The market reaction yesterday--to the news that Congress would not act now to assist Detroit, and would instead require a "plan" from auto manufacturers and possibly reconsider some aid in mid-December--was a quick-fire selloff at the end of the day taking the Dow down into the heart of bear territory. Andrew Leonard, over at Salon, considers whether this is a real causes-and-effect or whether the importance of the auto industry to the US economy is being overstated when one views yesterday's drop as instigated by Congress's inaction. Worth reading: As goes Detroit, so goes the Dow.
In the meantime, over on Economist's View, Mark Thoma has posted Paul Krugman's Friday op-ed. on the two related concerns of Deflation and Detroit, Paul Krugman: The Lame Duck Economy. The op-ed is certainly worth reading, but also read the commentary on the post. (See, e.g., the comment by Bakho about the interlinkage of the economy of many towns and counties around the country with auto-related jobs.) There are a lot of people thinking about the problems, both long and short-term, if there is nothing done to save US auto manufacturing. Let's hope Congress is watching (and reading and listening and thinking).

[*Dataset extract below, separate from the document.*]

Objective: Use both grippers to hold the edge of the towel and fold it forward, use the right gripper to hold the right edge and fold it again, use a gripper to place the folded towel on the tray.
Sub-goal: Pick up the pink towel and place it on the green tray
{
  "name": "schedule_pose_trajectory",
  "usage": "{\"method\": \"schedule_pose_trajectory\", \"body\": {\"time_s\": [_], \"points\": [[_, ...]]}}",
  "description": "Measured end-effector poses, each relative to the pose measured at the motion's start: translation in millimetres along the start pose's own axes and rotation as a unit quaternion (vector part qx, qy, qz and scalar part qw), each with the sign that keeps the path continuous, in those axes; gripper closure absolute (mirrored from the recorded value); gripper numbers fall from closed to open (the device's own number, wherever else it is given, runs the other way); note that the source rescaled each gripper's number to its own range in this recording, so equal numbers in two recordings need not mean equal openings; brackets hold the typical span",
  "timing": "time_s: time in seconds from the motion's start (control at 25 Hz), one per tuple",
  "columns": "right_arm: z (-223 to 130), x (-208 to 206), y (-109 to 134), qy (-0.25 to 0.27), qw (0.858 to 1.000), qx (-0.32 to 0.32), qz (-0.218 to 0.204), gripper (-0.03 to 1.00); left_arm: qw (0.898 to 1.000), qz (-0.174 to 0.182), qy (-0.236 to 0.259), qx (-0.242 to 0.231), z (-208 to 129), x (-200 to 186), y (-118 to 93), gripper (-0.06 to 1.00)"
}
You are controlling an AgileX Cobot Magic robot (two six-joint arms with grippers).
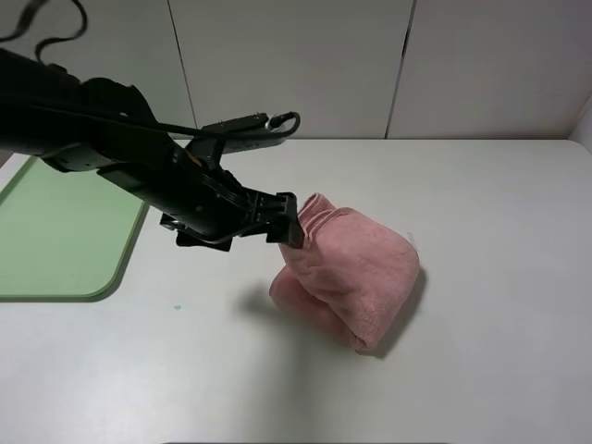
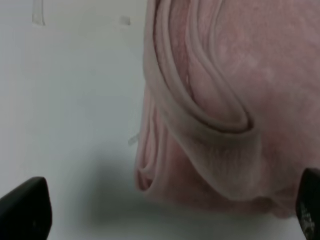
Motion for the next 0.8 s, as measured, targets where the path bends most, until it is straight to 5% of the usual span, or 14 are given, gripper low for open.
{"method": "schedule_pose_trajectory", "body": {"time_s": [0.8], "points": [[0,0,0,0.0,1.0,0.0,0.0,-0.03,0.998,0.004,0.055,0.024,-8,69,-15,-0.03]]}}
Point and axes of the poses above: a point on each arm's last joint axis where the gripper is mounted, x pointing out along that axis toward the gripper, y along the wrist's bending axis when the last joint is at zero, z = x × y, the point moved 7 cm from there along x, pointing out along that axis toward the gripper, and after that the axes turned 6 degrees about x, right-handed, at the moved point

And, for a sobering perspective on both bailouts and self-help tax evasion, my colleague Jim Maule has an interesting post over on Mauled Again: Evading Tax = Self-Help Bailouts? Ultimately, Jim says, we're back to the question of education and integrity. I'd add that the Reagan revolution's resulting indoctrination of a generation or two or Americans into the "greed is good" ideology bears a good part of the blame.